So warf sich nicht nur Adam Bodzek Minuten vor Schluss in einen gefährlich Richtung Tor geschossnen Ball, als wenn es kein Morgen gäbe. "Es waren diese 50:50-Dinger, wo mancher früher vielleicht zurückgezogen hat in dem Gefühl, sich nicht weh tun zu wollen. Heute haben wir das durchgezogen und hatten am Ende auch das Quäntchen Glück", sagte Rensing, der sich an diesem Abend auf alle vor ihm verteidigenden Fortunen verlassen konnte. "Es fängt ja vorne an, wo gut verschoben wurde, auch in Unterzahl." Braunschweig habe am Ende alles nach vorne geworfen, "und wir haben das gemacht, was man machen kann", sagte der Schlussmann.

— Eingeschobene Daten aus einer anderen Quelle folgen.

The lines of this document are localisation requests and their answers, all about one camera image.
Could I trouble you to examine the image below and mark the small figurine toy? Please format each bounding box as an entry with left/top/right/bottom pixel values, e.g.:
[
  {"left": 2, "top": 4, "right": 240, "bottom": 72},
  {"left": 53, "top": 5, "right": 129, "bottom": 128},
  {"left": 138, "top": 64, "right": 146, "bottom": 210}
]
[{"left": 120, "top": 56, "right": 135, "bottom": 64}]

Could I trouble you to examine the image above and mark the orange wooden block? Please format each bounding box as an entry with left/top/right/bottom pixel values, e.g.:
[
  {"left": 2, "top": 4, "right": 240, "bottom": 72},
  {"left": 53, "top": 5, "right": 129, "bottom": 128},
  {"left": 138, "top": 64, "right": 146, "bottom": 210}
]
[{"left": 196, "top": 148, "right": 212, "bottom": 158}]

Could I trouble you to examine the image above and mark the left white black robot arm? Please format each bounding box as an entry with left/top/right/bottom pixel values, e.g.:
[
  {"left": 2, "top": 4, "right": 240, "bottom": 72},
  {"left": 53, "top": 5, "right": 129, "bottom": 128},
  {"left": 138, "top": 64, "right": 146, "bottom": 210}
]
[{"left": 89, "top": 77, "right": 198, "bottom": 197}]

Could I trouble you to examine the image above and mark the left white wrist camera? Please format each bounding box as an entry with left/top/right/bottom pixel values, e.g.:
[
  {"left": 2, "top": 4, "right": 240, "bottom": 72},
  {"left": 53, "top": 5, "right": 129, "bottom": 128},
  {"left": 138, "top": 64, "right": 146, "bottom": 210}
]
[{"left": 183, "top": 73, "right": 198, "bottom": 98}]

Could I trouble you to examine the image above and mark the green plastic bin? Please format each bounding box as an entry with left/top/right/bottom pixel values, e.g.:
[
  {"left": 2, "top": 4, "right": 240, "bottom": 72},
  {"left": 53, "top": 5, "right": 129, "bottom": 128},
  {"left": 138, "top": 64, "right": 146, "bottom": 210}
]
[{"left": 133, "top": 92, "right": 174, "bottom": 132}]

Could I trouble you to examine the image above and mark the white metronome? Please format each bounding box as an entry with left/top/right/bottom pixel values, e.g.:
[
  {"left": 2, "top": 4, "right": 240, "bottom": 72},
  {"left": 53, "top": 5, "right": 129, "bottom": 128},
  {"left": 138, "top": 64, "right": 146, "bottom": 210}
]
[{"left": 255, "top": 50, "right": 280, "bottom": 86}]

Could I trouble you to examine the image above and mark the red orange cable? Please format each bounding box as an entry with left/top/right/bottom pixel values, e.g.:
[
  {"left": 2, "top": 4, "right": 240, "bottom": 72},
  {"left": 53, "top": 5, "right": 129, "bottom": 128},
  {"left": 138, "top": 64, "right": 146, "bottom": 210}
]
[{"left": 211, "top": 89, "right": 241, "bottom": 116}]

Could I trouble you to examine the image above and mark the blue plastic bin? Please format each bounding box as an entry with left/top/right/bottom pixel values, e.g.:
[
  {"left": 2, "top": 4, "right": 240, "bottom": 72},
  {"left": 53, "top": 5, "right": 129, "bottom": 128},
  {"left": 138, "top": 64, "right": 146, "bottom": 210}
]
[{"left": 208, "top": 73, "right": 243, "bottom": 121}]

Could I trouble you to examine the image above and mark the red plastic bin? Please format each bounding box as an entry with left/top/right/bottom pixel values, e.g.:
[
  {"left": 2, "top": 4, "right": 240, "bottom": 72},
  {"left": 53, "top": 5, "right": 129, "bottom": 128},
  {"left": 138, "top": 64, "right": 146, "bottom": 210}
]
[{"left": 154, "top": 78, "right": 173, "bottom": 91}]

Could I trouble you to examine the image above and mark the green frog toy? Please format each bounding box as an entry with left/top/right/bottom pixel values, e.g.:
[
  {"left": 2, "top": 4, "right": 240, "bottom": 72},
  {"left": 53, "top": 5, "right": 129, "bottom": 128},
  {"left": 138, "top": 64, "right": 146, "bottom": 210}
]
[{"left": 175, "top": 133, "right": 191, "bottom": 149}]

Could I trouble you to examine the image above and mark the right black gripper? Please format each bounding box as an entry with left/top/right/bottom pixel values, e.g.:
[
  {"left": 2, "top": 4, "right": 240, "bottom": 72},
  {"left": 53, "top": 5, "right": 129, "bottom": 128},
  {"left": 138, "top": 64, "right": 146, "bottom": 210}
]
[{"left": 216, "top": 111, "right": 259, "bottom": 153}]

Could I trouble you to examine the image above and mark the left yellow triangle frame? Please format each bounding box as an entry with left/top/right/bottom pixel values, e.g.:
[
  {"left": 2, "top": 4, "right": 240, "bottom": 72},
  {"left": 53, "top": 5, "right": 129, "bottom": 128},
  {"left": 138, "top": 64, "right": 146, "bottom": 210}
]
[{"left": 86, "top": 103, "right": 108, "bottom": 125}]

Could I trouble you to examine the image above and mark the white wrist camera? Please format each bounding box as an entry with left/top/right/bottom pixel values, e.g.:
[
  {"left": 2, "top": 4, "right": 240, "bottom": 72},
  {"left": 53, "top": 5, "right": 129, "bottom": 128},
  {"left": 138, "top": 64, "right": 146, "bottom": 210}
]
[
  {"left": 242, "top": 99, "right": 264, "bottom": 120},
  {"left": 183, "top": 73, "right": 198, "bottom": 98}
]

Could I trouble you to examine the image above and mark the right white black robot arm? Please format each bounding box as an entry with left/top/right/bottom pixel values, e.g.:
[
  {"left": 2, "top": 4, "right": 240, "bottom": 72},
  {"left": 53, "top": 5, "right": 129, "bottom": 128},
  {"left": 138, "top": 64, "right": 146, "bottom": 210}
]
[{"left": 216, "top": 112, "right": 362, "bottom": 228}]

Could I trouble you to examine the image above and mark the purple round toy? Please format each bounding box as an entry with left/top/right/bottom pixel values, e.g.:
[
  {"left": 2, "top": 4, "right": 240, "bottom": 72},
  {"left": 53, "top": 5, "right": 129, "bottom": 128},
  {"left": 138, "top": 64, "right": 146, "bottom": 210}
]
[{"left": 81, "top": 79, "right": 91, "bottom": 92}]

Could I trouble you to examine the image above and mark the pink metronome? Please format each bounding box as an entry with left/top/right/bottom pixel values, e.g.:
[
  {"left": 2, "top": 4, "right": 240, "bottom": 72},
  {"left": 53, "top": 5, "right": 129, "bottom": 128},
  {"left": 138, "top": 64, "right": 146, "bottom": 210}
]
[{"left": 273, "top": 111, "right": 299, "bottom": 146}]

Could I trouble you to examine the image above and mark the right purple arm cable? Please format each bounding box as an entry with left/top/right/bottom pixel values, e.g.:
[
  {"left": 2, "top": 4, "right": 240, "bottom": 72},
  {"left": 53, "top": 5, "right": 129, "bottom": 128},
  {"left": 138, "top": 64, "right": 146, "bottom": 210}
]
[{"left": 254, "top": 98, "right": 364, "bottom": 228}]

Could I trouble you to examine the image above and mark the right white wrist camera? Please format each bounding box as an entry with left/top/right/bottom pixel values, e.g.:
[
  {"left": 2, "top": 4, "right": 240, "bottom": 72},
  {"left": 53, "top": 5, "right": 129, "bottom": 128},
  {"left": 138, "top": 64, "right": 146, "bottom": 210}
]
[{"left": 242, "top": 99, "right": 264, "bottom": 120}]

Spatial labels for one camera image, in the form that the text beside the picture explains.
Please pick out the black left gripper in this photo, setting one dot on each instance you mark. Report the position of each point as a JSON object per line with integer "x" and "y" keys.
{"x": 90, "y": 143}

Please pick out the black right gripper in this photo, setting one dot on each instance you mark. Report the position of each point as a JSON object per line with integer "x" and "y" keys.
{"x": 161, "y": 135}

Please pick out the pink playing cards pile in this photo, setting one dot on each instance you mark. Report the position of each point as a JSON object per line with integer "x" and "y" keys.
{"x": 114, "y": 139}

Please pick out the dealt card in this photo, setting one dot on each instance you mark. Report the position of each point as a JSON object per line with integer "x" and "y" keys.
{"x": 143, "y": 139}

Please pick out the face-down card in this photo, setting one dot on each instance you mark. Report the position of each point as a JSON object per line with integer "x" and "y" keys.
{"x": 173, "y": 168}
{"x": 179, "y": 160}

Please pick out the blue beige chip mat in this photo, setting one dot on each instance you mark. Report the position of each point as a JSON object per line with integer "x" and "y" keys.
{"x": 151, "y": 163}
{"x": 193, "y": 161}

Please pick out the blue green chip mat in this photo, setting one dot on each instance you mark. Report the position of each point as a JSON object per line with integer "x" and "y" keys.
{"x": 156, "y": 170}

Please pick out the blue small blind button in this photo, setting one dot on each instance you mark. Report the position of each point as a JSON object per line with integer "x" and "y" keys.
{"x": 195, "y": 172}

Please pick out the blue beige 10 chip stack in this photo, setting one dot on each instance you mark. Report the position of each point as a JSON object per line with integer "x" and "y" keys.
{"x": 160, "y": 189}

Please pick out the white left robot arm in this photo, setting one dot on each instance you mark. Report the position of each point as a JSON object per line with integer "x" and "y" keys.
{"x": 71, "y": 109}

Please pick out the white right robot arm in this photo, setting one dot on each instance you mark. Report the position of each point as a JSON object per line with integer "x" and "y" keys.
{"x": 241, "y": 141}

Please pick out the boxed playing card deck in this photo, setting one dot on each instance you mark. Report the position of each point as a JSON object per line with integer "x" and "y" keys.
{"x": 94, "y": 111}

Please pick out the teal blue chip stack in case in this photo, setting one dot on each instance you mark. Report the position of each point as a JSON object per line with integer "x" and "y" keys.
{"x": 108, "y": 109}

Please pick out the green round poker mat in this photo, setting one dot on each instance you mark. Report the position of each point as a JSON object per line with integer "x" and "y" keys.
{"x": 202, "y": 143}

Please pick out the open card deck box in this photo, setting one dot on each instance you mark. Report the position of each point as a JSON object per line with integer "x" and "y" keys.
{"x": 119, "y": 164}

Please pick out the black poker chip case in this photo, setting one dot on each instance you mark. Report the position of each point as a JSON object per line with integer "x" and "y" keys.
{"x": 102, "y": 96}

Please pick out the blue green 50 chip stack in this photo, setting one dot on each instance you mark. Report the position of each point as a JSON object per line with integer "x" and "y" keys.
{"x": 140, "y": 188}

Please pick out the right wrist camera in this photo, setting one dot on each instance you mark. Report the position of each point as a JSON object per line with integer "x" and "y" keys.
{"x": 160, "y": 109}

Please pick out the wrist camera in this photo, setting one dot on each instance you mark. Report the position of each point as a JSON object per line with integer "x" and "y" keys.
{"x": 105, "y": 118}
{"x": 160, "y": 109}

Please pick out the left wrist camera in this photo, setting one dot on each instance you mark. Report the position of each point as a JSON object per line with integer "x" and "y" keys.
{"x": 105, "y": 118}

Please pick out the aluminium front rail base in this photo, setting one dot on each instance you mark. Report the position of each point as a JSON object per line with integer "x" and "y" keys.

Die Pressekonferenz nach dem Braunschweig-Spiel

Ob das am Samstag zum Rückrundenstart gegen Union Berlin gleich auch wieder so gelingt, wenn alles bei Null anfängt und die Emotionen ruhen? Im erneuten Erfolgsfall müsste Michael Rensing übrigens für eine Drei-Siege-Serie gar nicht so tief in der Erinnerung graben. Denn die gab es - unter Trainer Reck und mit Torwart Rensing - im August/September 2014. Wiederholung im Dezember 2015 ist jetzt durchaus möglich.